Monday, November 19, 2012

Survey Update

My survey: http://www.surveymonkey.com/s/2CRJPDX

Several people have responded to my survey, and the results have been interesting. The responses tend to be upholding the rational choice theory, since they indicate that people commit crimes if doing so is in their best interest.

Wednesday, November 14, 2012

Survey

My survey is up and awaiting responses: http://www.surveymonkey.com/s/2CRJPDX

My survey focuses on the social science of criminology, and the rational choice theory of criminology, which states that people will commit crimes when they weigh the options and decide that it is in their best interest to commit a crime. The survey is designed in such a way to test peoples' thought process when it comes to committing crimes, and to see if they would commit a crime if the benefits outweighed the risks.

Monday, October 29, 2012

Indigenous resistance and racist schooling on the borders of empires: Coast Salish cultural survival. Synthesis Response.


            In his essay Indigenous resistance and racist schooling on the borders of empires: Coast Salish cultural survival, Michael Marker writes of how the creation of the border between the United States and Canada split and separated the Coast Salish people. The Coast Salish people are Native Americans that have lived in what is know today as Oregon, Washington, and British Columbia for thousands of years before the creations of the United States and Canada. The Expansion of the Empires of the US and Canada split the culture in two, and made it hard for the Coast Salish peoples to maintain there cultures. As seen through the struggles of the Coast Salish people, when empires expand, they harm the cultures and lives of people they take over.
            When the border was established, an artificial divide was put on the Coast Salish people, who had been visiting with each other, exchanging rituals and ceremonies, for thousands of years. After the border was emplaced, trips to preform rituals became complicated border crossings. In this way the empires impeded the Coast Salish Culture.
            While crossing the border is an added complicated process for the Coast Salish people, the real damage to their culture came when the new nations of the United States and Canada decided to put down the Indigenous culture and impose Western ideals. The main way this was done was through education. The countries created schools meant to eliminate the indigenous cultures and ways of thinking. The schools tried to eliminate their religion and place based way of thinking, by imposing a racist environment on them. This clearly proves the point that when an empire takes over land, the indigenous culture is put down and harmed by those taking over.

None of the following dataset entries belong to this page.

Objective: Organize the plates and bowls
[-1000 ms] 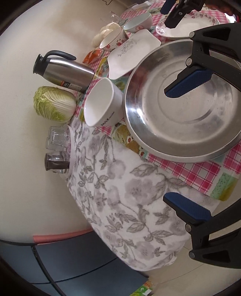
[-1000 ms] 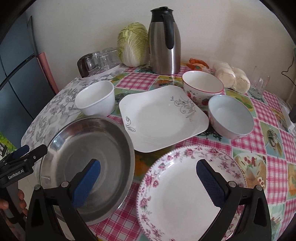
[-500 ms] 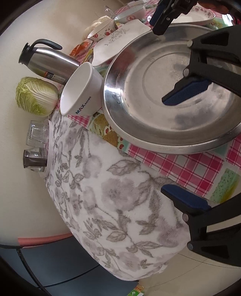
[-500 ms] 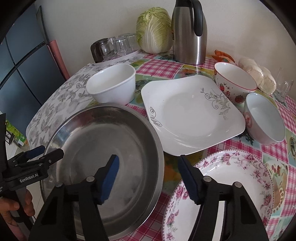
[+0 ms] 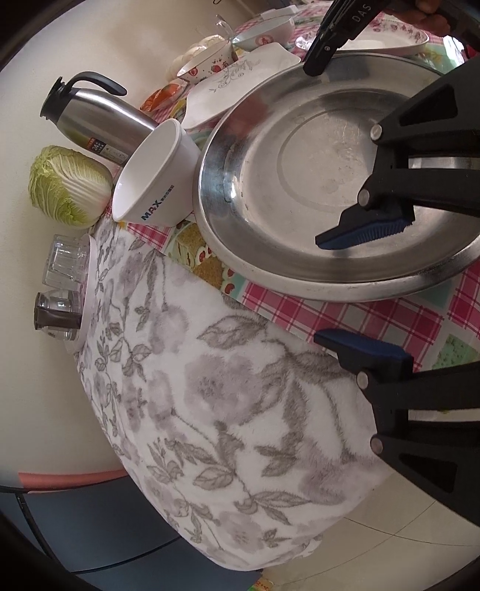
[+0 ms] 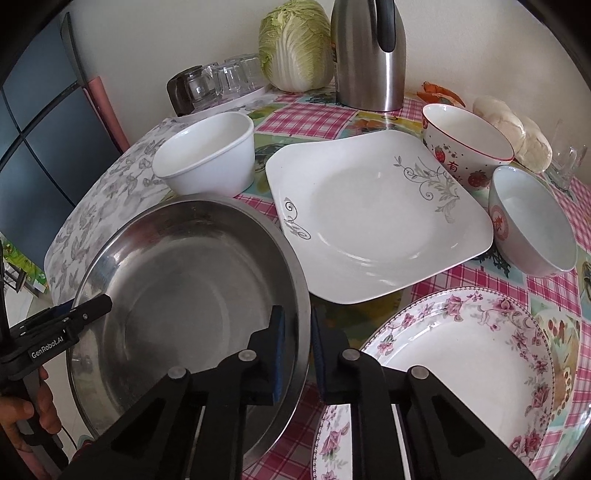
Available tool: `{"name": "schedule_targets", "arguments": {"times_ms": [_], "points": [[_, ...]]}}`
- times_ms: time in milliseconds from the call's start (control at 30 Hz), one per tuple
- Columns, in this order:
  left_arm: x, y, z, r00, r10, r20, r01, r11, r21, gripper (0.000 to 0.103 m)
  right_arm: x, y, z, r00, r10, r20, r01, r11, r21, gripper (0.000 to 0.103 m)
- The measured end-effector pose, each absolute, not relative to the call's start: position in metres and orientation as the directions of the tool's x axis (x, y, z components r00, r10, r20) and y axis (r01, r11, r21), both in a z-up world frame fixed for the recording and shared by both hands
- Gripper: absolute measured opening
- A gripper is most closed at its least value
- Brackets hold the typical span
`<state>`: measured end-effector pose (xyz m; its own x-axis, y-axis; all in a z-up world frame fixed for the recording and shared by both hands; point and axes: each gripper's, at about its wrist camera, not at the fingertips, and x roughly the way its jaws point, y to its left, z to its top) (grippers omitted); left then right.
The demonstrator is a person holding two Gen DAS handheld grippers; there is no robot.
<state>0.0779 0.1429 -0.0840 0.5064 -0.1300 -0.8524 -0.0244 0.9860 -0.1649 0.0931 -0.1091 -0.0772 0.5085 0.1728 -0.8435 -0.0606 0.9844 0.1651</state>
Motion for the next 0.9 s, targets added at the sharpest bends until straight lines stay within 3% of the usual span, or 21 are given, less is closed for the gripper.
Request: {"name": "schedule_targets", "arguments": {"times_ms": [167, 567, 900], "points": [[0.077, 0.142, -0.083, 0.506, -0.136, -0.851, -0.02, 0.985, -0.17, 0.031, 0.091, -0.11, -0.077, 0.504, 0.193, -0.842, -0.067, 0.98, 0.185, 0.012], [0.067, 0.155, -0.064, 0.521, -0.095, -0.848, -0.062, 0.987, -0.149, 0.03, 0.084, -0.097, -0.066, 0.5, 0.255, -0.827, -0.133, 0.967, 0.218, 0.012], [0.078, 0.141, -0.004, 0.588, -0.087, -0.804, -0.044, 0.989, -0.139, 0.03, 0.082, -0.113, -0.035, 0.571, 0.277, -0.772, -0.118, 0.959, 0.257, 0.012]]}}
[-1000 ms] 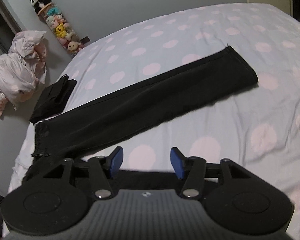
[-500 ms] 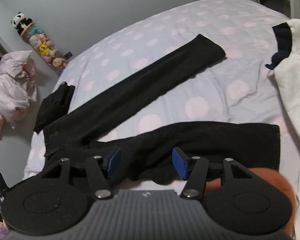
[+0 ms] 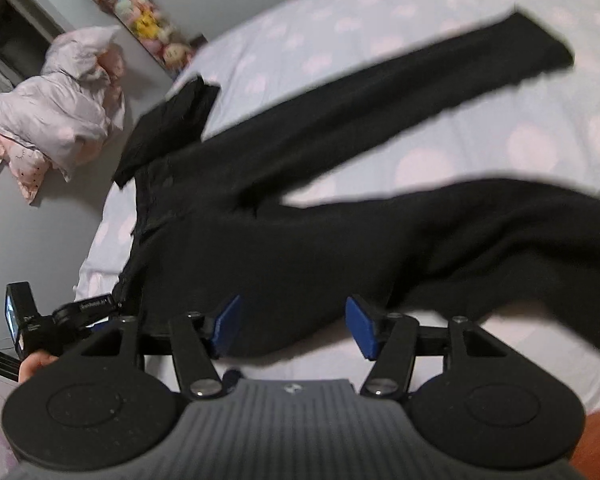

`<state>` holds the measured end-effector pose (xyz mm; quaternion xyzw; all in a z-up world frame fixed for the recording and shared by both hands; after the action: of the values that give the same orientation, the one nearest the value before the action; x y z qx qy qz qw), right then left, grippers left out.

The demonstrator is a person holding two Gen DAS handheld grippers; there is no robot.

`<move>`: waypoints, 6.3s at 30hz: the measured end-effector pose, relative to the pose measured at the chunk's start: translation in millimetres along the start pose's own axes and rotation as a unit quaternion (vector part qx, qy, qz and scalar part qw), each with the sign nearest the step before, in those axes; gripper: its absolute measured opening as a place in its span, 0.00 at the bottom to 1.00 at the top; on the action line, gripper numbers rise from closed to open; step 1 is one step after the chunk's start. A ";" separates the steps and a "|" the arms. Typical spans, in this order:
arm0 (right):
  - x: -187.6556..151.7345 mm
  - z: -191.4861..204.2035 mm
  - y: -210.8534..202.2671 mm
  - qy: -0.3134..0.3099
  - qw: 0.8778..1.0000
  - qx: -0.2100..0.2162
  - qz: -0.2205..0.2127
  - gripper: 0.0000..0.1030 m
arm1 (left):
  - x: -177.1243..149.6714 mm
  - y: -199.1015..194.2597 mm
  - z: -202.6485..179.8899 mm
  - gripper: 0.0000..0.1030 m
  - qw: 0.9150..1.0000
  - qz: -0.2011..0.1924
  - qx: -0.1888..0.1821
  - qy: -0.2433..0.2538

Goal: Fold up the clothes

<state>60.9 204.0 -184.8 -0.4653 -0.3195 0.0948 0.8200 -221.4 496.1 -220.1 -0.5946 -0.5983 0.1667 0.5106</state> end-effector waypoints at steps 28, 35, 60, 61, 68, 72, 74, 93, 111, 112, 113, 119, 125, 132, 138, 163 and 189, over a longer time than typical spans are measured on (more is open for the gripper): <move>8.6 -60.8 48.9 -0.054 0.983 -0.084 -0.156 0.61 | 33.5 -30.8 69.7 0.60 0.952 -0.117 -0.199 -0.201; 4.1 -59.2 57.3 -0.055 0.984 -0.070 -0.155 0.61 | 75.3 -12.5 64.9 0.63 0.970 -0.114 -0.156 -0.148; -0.7 -59.8 81.1 -0.042 0.986 -0.079 -0.141 0.62 | 81.5 37.3 32.1 0.16 0.970 -0.131 -0.182 -0.092; -0.8 -59.8 81.2 -0.042 0.986 -0.079 -0.141 0.62 | 81.5 36.1 23.5 0.16 0.977 -0.143 -0.150 -0.054; 0.2 -58.8 80.8 -0.044 0.986 -0.081 -0.140 0.62 | 73.2 71.6 5.8 0.19 0.990 -0.128 0.003 0.061; 5.1 -59.5 62.9 -0.041 0.987 -0.079 -0.136 0.62 | 71.4 57.1 12.5 0.40 0.988 -0.146 0.017 0.051; 11.6 -65.4 44.7 -0.033 0.988 -0.074 -0.133 0.62 | 72.9 46.1 11.3 0.53 0.985 -0.162 0.021 0.049; 71.8 -301.3 -69.4 0.101 0.960 -0.263 0.003 0.62 | 25.3 12.8 -29.7 0.53 0.985 -0.156 0.014 0.071; 107.1 -336.4 -79.8 0.136 0.959 -0.236 -0.076 0.10 | 2.4 20.2 -28.4 0.53 0.988 -0.151 0.014 0.030; 119.2 -332.9 -84.2 0.125 0.957 -0.243 -0.095 0.10 | 2.4 20.0 -29.4 0.53 0.988 -0.153 0.015 0.033; 131.9 -329.9 -85.4 0.114 0.954 -0.253 -0.111 0.09 | 2.2 19.7 -29.8 0.53 0.987 -0.154 0.016 0.036; 197.7 -327.7 -61.5 0.064 0.926 -0.339 -0.156 0.00 | 2.2 14.4 -30.1 0.51 0.986 -0.161 0.016 0.046; 205.5 -351.8 -35.4 0.057 0.927 -0.349 -0.121 0.02 | 4.6 15.2 -43.1 0.51 0.983 -0.154 0.031 0.092; 150.0 -340.3 -53.1 0.007 0.963 -0.262 -0.058 0.29 | 5.0 23.6 -57.8 0.51 0.977 -0.157 0.049 0.138; 90.6 -353.4 -50.0 0.019 0.967 -0.253 0.033 0.34 | 3.3 24.0 -55.5 0.51 0.978 -0.157 0.047 0.129; 75.8 -340.9 -81.5 0.010 0.957 -0.284 0.059 0.09 | -12.1 -15.5 -79.3 0.55 0.899 0.021 0.078 0.431; 26.0 -303.8 -43.4 -0.538 0.785 -0.276 0.133 0.49 | -76.1 46.0 -47.7 0.56 0.709 0.170 0.173 0.662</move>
<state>260.9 -21.5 -247.9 -0.5835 -0.6562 0.3457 0.3307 -175.3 420.5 -268.4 -0.5454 0.0433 -0.0852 0.8327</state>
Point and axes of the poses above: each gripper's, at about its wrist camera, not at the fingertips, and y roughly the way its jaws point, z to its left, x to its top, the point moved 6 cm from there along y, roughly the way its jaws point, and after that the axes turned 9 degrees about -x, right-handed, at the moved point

Thursday, October 11, 2012

Food Sustainability

One major issue facing food production and the environment in North Carolina is the unsustainable way in which food is farmed and grown. Instead of small local farms that produce food for people in the immediate area, North Carolina uses gigantic factory farms. These farms produce food on a massive scale, but in a way that is very harmful to the environment. Pesticides and fertilizers run off from farms into bodies of water, while waste and gasses from animal farms pollutes the ground and air. These farms also chemicals, antibiotics, and hormones to increase their production, at the expense of the people who will eat the food. These methods of farming in North Carolina clearly hurt the state, and they need to be changed.

Monday, October 8, 2012

Environmental History Artifact

The artifact that I chose to discuss for environmental history is a timeline of "The Modern Environmental Movement" published by PBS. It starts off in the post World War II period, when modern environmentalism first got its start. The very first actual piece of legislation in the United States created for the means of environmentalism was the Federal Water Pollution Control Act. It was followed closely by tighter regulations on air and other types of pollution. Conservation organizations begin to then be founded in the 60's as people become more aware of the damage that is happening to the environment. After this point, environmental action and activism begins to really pick up at a remarkable pace, as people begin to realize how important the environment is and the damage that people humans are doing to it. More and more findings are published about environmental destruction, and while some progress is made in reversing the damage, the failures, unfortunately, often outweigh the victories. People need to realize that the environment is the most important thing on Earth for life, and the current historic path of ignoring its problems will eventually come back to negatively impact the Earth and everyone living on it.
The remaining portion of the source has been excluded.